- [Task to complete] Transcribe this listing exactly; omit the pictures.

- [Recorded information]
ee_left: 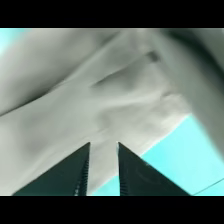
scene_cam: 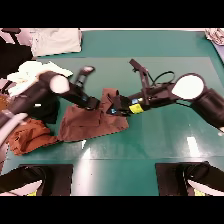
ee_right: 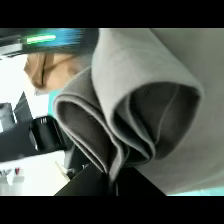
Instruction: Fold the shirts.
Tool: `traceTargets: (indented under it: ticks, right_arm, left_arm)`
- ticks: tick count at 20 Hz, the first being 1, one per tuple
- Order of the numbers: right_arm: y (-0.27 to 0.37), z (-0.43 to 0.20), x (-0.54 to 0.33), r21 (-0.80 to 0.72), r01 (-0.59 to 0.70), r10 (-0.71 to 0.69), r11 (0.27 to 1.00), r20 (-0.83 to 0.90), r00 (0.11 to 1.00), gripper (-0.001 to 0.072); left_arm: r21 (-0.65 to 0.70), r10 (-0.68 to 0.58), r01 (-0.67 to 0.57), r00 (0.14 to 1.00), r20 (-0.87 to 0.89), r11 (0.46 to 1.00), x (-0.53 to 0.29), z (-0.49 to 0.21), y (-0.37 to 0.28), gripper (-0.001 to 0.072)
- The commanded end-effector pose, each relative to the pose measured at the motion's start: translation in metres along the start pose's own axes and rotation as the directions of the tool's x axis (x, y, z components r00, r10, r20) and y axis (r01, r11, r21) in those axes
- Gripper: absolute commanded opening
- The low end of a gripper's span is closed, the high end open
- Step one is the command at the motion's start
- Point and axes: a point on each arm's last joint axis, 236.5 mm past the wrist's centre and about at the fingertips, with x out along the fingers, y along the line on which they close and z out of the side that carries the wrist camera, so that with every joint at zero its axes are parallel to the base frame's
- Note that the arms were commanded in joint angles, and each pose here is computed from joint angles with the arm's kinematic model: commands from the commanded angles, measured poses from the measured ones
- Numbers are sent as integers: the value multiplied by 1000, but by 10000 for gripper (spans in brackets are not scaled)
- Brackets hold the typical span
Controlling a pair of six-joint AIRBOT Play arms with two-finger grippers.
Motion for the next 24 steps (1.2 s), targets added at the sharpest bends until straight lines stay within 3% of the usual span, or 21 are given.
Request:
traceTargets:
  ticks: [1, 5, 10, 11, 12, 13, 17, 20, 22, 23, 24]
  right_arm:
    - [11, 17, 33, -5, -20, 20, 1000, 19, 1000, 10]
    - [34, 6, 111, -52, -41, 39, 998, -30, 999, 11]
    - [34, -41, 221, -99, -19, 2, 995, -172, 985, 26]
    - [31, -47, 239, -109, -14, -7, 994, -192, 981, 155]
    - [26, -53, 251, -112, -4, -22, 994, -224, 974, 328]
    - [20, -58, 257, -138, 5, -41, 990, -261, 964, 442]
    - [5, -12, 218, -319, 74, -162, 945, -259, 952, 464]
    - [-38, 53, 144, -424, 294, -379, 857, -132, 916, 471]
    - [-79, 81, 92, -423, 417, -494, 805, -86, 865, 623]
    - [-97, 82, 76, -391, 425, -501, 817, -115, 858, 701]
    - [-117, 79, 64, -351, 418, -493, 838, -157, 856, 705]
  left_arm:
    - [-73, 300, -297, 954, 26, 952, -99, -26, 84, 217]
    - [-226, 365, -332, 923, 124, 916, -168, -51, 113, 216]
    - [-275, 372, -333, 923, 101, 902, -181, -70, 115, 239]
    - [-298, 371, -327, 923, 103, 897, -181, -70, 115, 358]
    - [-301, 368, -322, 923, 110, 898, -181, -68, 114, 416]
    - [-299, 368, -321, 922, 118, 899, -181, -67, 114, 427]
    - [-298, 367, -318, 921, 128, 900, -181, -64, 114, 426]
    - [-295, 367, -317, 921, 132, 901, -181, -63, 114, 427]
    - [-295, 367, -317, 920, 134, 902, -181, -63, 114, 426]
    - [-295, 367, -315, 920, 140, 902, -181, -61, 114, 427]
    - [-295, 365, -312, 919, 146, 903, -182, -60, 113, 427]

- [Your response]
ee_left: 
scene_cam: 
ee_right: 
Instruction: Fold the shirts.
Tool: `traceTargets: (indented under it: ticks, right_arm, left_arm)`
- ticks: tick count at 20 Hz, the first being 1, one per tuple
- Order of the numbers: right_arm: y (-0.27 to 0.37), z (-0.43 to 0.20), x (-0.54 to 0.33), r21 (-0.80 to 0.72), r01 (-0.59 to 0.70), r10 (-0.71 to 0.69), r11 (0.27 to 1.00), r20 (-0.83 to 0.90), r00 (0.11 to 1.00), gripper (-0.001 to 0.072); left_arm: r21 (-0.65 to 0.70), r10 (-0.68 to 0.58), r01 (-0.67 to 0.57), r00 (0.14 to 1.00), r20 (-0.87 to 0.89), r11 (0.46 to 1.00), x (-0.53 to 0.29), z (-0.49 to 0.21), y (-0.37 to 0.28), gripper (-0.001 to 0.072)
- The commanded end-effector pose, each relative to the pose measured at the motion's start: translation in metres along the start pose's own axes and rotation as the directions of the tool's x axis (x, y, z components r00, r10, r20) and y axis (r01, r11, r21) in those axes
- Gripper: absolute commanded opening
- The low end of a gripper's span is closed, the high end open
- Step one is the command at the motion's start
- Point and axes: a point on each arm's last joint axis, 236.5 mm past the wrist's centre and about at the fingertips, with x out along the fingers, y along the line on which they close and z out of the side that carries the wrist camera, so that with every joint at zero its axes are parallel to the base frame's
- Note that the arms were commanded in joint angles, and each pose here is computed from joint angles with the arm's kinematic model: commands from the commanded angles, measured poses from the measured ones
- Numbers are sent as integers: the value multiplied by 1000, but by 10000 for gripper (spans in brackets are not scaled)
- Brackets hold the typical span
Controlling a pair of six-joint AIRBOT Play arms with two-finger grippers.
Motion for the next 24 steps (1.2 s), targets added at the sharpest bends until straight lines stay within 3% of the usual span, or 21 are given.
Request:
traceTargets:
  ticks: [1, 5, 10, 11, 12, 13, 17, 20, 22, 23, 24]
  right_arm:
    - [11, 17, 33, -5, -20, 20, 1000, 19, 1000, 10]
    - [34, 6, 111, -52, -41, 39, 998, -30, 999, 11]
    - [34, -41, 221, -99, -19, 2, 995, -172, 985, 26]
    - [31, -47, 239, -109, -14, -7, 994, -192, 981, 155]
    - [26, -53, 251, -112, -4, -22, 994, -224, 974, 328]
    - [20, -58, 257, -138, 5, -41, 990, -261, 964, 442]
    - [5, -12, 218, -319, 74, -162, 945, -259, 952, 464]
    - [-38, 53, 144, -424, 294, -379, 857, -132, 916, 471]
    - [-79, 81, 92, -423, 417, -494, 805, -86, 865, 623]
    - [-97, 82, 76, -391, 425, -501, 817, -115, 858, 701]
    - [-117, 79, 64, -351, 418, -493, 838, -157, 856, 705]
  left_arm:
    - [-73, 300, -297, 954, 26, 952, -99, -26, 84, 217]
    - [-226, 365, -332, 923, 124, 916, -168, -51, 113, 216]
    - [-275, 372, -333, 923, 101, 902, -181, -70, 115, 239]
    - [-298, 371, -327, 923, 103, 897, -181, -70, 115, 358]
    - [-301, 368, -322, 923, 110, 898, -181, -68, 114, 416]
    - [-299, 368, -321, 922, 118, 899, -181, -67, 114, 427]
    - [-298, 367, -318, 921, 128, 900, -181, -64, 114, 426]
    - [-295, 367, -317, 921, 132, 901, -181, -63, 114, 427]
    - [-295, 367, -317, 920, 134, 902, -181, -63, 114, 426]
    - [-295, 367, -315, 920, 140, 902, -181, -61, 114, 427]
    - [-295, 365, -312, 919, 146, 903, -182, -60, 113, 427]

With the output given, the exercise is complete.